What the Puck at Cobra Kai,
1:00 pm, Tompkins Square West
You know it’s tough to pick a team “Dad” when almost everyone on the team is a Dad. Woodsy, Zimms, those other guys. There’s no shortage of paternal pride on WTP. But really it goes back to the old saying, “Anyone can be a Father. It takes a real man to be a Dad”. Who does that old expression describe more than anyone else. Our old pal, Corey Winters. Not only has he regularly taken on babysitting responsibilities for the WTP farm team, he’s also always there to dispense fatherly wisdom to his teammates. Let’s face it, he’s the only thing that’s kept Gina Hackett out of jail the last couple of years. And he’s always there to post bail for Adam Skuse. Plus he looks like a natural in the new WTP team cardigans. Here’s to you, Papa Corey!
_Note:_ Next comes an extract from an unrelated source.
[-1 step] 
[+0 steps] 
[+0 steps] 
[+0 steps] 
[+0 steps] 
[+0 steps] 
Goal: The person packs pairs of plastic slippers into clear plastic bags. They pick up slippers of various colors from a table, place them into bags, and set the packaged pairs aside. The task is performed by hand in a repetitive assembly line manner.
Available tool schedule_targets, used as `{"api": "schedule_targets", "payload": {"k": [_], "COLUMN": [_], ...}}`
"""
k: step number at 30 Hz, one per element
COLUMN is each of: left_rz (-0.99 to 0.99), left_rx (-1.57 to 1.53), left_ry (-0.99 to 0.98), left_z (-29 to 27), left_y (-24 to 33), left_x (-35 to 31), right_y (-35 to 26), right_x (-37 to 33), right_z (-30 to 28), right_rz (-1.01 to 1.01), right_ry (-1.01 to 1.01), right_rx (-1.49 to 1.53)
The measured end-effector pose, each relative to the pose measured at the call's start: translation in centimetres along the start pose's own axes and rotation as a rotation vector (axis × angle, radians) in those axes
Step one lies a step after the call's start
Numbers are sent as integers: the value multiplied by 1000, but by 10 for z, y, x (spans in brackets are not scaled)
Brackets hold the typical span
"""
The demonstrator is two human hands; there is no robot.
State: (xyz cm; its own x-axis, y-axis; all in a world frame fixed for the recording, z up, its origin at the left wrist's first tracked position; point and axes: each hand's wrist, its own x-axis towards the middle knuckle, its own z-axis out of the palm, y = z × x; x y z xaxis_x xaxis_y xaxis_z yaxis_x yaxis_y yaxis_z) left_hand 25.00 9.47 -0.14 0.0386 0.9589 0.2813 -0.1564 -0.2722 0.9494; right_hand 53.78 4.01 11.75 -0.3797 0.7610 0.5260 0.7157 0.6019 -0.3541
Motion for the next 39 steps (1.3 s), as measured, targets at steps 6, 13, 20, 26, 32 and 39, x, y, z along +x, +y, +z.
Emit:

Meanwhile, Cobra Kai has been suffering form the pain of an absentee father. Was it something we did, Gregg Allman? Luckily there’s no shortage of team “uncles” to fill in for Greg while he finds himself. There’s “Drunk Uncle” Pete Lang who is kinda fun and kinda scary at the same time. “Jon Cryer in TWO AND A HALF MEN” Uncle Morgan Donninger who provides a much needed sense of stability. And “Danish Van Houten Uncle” Will Kuhns who is the player all the little Cobra Kais want to grow up to be. Kudos to this trio for keeping the family together until Gregg’s inevitable tear-stained reunion with the rest of the team (probably on a very special Maury).
As for the game, Real Dads beat Uncles, 3-1.
Mathematics at Tompkins Square Riots,
2:00 pm, Tompkins Square West
Sometimes, a Dad has to let his kids make their own mistakes. Give them enough room to grow and try new things but also be there to catch them when they fall. And to make sure they always feel special even when new family members come on the scene. Such is the role of Math team dad Andy Pratt. After deciding to settle down with fellow mather, Sarah Coombs, the young stud realized that he needed to handle things differently. That’s why he encouraged a young Derek Tagliarino to take his first halting steps as Captain. That’s why he never criticized the company that his boys kept (although he wished that Glanzer kid wasn’t around so much). And that’s why he’s made sure to pass the puck to Eli so many times this season (with all those Norris’ joining the family it would be easy for “Buster” to feel left out). That’s the kind of Dad, Andy is. A quiet, strong force that keeps his team on track and out of trouble. Even if it means he scores less goals than he used to.
TSR has a slightly different take on the father-figure. With “Moms” like Amy Jones, BR Rolya and Laura MacNeil (i.e. tough but fair, take no crap ladies that you wouldn’t want to cross), the TSR kids need a laid back, Jimmy Buffett type of Dad who doesn’t take things too seriously. We’re looking at you Craig Thompson. If Craig wasn’t playing with TSR every Sunday, he’d be sitting on a dock somewhere drinking vodka and apple juice and telling the kids not to swim out too far. Who could ask for anything more?
Game prediction: Andy’s going to treasure his last few weeks with the math before they part company. Expect love to triumph over laissez-faire and the Math to take this one 5-2.
Fresh Kills vs. the Tuques
3:00 pm, Tompkins Square East
by Rich”Tough Love” Glanzer
Corlears Hookers at Gut Rot,
5:30 pm, Tompkins Square East
by Monica “Old Softie” Russo
Patrick gave us a theme this week, which is a kind bone to throw at those of us who can’t ever think of anything to write.